**What the exercise asks:** Write out again, exactly, the lines below starting at the one with "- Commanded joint" and ending at the one with "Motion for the".

**Given material:**
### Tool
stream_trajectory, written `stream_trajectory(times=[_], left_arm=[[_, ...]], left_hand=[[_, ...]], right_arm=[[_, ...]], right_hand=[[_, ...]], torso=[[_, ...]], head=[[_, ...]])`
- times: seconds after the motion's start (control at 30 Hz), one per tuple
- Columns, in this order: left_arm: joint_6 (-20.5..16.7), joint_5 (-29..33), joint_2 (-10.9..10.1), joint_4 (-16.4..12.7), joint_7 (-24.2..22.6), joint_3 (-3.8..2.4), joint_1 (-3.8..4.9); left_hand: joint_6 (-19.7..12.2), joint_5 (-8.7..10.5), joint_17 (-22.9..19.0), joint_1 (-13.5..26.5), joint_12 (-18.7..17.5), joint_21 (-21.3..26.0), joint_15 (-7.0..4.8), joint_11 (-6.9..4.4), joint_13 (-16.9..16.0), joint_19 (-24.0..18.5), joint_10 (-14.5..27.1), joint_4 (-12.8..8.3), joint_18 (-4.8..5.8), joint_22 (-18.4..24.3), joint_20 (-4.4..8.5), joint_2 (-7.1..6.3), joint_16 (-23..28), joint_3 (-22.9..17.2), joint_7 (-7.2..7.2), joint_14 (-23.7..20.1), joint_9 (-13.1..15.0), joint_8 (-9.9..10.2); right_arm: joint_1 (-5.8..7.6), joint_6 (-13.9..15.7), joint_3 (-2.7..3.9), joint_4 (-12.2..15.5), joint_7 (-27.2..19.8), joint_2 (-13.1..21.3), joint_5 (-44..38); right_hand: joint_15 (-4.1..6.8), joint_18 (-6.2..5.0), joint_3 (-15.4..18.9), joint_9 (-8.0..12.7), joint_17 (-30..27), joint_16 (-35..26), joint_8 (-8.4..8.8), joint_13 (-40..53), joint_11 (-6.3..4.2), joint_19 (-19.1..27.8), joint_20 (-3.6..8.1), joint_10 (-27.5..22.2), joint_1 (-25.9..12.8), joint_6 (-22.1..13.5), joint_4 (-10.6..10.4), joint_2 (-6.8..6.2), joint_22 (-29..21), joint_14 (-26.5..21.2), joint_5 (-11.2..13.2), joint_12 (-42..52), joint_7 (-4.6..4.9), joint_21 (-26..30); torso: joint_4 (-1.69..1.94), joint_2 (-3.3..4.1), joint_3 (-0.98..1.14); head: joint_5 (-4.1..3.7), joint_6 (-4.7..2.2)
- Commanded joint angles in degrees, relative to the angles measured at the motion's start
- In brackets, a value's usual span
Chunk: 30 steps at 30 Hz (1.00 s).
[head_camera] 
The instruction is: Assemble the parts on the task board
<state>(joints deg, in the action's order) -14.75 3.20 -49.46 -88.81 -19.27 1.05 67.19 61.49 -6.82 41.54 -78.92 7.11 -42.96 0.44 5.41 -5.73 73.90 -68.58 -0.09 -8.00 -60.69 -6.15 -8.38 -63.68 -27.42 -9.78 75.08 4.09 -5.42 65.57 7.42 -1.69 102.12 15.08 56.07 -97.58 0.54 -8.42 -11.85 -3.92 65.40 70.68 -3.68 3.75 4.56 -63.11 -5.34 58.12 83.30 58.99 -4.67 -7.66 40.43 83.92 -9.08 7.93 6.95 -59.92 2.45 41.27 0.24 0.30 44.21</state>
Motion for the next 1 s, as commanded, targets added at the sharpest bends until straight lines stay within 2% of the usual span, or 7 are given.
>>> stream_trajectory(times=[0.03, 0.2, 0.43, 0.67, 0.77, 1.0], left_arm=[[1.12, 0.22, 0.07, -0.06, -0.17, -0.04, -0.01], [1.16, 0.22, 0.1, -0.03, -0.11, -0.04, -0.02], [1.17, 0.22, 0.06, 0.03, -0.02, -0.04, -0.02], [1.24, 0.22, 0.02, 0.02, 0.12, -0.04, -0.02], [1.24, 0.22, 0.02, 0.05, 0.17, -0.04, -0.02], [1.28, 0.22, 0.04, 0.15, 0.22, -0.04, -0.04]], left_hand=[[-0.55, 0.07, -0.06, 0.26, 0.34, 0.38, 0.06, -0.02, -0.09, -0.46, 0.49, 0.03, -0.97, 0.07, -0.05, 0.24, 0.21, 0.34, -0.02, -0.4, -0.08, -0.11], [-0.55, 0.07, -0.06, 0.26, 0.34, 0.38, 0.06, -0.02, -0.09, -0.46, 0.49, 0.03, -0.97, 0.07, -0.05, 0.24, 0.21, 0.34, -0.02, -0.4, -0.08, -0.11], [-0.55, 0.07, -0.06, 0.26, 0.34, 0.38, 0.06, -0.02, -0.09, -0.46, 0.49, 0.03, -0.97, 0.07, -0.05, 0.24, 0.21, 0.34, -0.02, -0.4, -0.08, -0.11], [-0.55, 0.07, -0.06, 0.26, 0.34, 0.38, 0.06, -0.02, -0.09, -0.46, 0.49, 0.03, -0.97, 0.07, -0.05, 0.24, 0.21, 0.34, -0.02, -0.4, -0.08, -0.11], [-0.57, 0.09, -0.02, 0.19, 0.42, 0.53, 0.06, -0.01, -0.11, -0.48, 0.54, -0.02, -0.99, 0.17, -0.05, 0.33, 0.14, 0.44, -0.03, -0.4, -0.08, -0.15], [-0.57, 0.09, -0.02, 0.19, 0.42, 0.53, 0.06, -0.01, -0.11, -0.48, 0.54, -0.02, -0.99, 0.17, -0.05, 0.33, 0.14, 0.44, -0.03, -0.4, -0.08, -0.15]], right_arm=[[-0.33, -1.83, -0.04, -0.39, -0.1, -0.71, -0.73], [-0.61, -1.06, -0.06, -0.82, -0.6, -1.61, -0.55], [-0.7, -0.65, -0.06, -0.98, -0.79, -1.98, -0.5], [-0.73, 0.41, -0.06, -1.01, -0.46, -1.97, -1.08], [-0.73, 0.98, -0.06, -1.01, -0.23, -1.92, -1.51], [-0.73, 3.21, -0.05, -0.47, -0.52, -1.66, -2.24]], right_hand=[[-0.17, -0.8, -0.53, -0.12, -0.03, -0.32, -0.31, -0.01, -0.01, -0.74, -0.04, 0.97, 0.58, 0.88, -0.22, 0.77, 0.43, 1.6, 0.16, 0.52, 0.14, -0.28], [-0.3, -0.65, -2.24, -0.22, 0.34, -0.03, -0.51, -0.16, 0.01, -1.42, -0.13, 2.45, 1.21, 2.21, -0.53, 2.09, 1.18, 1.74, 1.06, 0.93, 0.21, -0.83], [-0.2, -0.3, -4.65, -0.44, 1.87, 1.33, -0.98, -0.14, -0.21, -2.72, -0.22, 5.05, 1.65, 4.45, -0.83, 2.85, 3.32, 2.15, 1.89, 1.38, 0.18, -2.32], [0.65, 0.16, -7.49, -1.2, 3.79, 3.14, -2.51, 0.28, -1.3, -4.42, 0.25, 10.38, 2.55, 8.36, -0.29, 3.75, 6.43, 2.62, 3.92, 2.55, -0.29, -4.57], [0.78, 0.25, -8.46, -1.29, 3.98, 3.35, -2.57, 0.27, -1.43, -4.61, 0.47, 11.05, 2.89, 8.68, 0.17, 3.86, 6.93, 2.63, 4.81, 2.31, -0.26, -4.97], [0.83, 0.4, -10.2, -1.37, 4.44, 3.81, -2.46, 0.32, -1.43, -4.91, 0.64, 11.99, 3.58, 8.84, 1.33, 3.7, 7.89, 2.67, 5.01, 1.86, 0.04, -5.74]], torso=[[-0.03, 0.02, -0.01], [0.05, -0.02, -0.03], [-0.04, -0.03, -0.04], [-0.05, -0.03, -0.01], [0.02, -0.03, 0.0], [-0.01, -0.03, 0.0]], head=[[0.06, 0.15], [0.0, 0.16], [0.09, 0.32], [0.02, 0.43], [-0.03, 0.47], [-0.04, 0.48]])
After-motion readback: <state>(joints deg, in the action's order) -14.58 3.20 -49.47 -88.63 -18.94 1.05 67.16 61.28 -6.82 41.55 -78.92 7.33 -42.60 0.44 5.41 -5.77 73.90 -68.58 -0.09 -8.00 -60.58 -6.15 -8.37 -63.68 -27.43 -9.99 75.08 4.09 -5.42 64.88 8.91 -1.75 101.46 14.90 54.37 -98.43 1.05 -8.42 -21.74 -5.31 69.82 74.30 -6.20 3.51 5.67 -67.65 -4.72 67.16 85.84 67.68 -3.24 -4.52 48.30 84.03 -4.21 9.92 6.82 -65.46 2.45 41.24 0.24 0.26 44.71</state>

**Task solution:**
- Commanded joint angles in degrees, relative to the angles measured at the motion's start
- In brackets, a value's usual span
Chunk: 30 steps at 30 Hz (1.00 s).
[head_camera] 
The instruction is: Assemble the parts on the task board
<state>(joints deg, in the action's order) -14.75 3.20 -49.46 -88.81 -19.27 1.05 67.19 61.49 -6.82 41.54 -78.92 7.11 -42.96 0.44 5.41 -5.73 73.90 -68.58 -0.09 -8.00 -60.69 -6.15 -8.38 -63.68 -27.42 -9.78 75.08 4.09 -5.42 65.57 7.42 -1.69 102.12 15.08 56.07 -97.58 0.54 -8.42 -11.85 -3.92 65.40 70.68 -3.68 3.75 4.56 -63.11 -5.34 58.12 83.30 58.99 -4.67 -7.66 40.43 83.92 -9.08 7.93 6.95 -59.92 2.45 41.27 0.24 0.30 44.21</state>
Motion for the next 1 s, as commanded, targets added at the sharpest bends until straight lines stay within 2% of the usual span, or 7 are given.

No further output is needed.